Nikki first recorded with John on Meat Loaf’s “A Monster is Loose” 20 years ago. They continued collaborating, including on Dolly Parton’s “Bygones.” 5 also co-wrote the three new Mötley Crüe songs from the biopic: “The Dirt (Est. 1981),” “Ride With the Devil” and “Crash and Burn.” The three-song Cancelled EP is mostly a result of his fresh energy in the group, and is produced by the group’s longtime collaborator, Bob Rock. In addition to the blistering “Dogs of War” and “Cancelled,” the EP features a raucous cover of the Beastie Boys “(You Gotta) Fight for Your Right (to Party),” which plays like it is the Crüe theme song.

The band’s 2024 EP.

Recording with Mötley Crüe was the first time John 5 recorded, “live off the floor” in the studio he says. “It’s rare to me. I do a lot of sessions. Usually, we’re in the control room. We were all in the [recording] room, knocking it out.”

“Getting the raw energy, that’s cool,” says Sixx. “We used to record to tape. Record out! We had to be able to sing it, play it, top to bottom.”

“There’s no way that you can capture that energy unless you’re all doing it together,” says Lee. “If we recorded songs separately, it would not sound like that. It’s impossible.”
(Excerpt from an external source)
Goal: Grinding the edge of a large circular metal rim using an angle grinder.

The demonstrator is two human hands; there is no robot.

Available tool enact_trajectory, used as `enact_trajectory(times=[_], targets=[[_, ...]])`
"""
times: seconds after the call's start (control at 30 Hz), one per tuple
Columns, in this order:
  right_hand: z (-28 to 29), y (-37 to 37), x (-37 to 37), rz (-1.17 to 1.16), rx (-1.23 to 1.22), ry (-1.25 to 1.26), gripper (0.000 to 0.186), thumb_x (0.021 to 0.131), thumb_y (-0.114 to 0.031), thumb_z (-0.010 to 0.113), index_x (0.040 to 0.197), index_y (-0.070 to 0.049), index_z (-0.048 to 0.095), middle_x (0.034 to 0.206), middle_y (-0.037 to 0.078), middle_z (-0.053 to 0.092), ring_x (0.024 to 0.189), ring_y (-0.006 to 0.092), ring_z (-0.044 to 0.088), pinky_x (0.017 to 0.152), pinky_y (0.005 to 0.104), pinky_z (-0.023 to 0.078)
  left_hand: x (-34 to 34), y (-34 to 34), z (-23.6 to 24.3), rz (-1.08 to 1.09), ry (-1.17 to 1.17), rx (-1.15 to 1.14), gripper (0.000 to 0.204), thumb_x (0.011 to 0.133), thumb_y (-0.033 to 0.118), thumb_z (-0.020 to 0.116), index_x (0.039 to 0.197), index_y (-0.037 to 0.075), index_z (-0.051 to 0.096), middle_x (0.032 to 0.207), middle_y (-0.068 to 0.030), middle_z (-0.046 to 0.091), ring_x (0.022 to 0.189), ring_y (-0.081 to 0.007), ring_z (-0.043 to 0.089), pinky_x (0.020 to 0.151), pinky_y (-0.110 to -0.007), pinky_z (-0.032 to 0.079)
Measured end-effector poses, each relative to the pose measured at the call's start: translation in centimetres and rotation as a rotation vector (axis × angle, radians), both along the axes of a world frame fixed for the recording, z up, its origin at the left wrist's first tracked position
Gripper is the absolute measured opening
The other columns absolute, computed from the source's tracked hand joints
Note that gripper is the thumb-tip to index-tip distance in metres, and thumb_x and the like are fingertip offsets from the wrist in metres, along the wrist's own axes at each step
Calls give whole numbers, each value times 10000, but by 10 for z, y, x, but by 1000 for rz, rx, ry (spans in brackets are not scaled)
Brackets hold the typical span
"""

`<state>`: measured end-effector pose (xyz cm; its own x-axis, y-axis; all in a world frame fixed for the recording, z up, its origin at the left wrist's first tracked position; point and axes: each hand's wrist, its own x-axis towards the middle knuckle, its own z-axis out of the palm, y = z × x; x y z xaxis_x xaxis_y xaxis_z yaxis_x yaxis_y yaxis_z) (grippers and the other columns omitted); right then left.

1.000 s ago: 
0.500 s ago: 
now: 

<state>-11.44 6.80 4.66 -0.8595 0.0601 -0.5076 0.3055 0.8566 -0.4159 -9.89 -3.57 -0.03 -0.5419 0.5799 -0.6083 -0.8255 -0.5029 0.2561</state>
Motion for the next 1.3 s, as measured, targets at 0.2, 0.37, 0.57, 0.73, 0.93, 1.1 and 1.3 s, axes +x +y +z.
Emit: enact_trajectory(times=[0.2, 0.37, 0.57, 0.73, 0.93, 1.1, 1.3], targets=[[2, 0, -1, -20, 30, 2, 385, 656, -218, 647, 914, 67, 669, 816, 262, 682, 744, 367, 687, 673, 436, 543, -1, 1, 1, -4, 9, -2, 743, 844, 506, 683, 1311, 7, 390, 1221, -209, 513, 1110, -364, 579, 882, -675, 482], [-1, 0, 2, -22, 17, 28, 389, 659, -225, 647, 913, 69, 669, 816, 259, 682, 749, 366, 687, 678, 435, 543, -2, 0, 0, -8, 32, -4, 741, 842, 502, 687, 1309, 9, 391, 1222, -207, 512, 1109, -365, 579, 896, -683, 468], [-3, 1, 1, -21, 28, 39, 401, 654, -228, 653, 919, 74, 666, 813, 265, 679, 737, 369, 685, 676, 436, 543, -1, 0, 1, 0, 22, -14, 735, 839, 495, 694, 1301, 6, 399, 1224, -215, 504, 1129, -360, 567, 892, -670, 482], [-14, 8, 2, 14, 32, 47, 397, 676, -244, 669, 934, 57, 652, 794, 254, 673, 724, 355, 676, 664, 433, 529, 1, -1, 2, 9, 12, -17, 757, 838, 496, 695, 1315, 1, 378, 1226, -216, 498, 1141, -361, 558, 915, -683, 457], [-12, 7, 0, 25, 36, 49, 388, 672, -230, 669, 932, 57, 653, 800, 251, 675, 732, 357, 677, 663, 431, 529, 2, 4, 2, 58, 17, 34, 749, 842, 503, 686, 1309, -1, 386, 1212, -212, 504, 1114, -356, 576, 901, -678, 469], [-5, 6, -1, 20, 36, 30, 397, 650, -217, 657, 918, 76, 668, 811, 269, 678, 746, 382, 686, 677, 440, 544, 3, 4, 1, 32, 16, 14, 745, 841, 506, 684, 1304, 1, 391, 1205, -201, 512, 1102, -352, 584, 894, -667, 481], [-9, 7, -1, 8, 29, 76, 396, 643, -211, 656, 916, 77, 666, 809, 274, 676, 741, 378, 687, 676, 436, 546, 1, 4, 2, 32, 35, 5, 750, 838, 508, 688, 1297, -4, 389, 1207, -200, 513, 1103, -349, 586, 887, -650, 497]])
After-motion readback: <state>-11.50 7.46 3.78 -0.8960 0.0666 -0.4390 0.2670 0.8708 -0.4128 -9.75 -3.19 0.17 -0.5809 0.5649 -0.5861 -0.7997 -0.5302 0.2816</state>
New music from Mötley Crüe is unexpected and curiosity piquing. But perhaps the true draw is the Crüe lore. To that end, there is the Crüeseum, which opened its virtual doors in January 2024. Culled from the band’s personal archives, fans will find everything from memorabilia and mementos to classic photos, flyers, postcards, ticket stubs and much more. 

The pants of yore. Motley Crue in the early ’80s. (Photo by Michael Ochs Archives via Getty Images)

“Once I got to my storage unit, I was like, ‘Can you bring a dumpster down here?’” says Sixx. “I had so much shit. Why do I have a fucking doorknob from 1987? A flat tire in the corner? I am paying money to store this. I do that in my closet. I have 482 black T-shirts. How many do I really need?”

In his unit he also found original lyrics written on a torn piece of paper and countless other classic Crüe items, as did Tommy and Vince, who has multiple units.  “[Vince] is a pack rat hoarder. He has everything Mötley you can ever imagine,” Tommy says.

“He needs to open his own museum,” adds Nikki. To which Vince admits, “I have four or five storage units I haven’t even gone through.”

Elder statesmen of metal. (Photo by Ross Halfin)

Whether or not you were a glam metal fan in the ‘80s, Mötley Crüe was an unmissable part of life, especially for Gen Xers. “I’m noticing everywhere, so many people, interviewers, journalists, critics, documentarians, people who are in very different positions, they grew up with us,” says Tommy. “It’s strange, but it’s awesome at the same time.”

Mötley Crüe are in talks about doing a documentary, regarding which Sixx says: “You’ve got to be willing to be honest. It’s not about ‘the dirt.’ It’s not about drugs or relationships or some of the stuff that we’ve put ourselves through or been through. The band is really about the music.

“Then you can build on it from there.”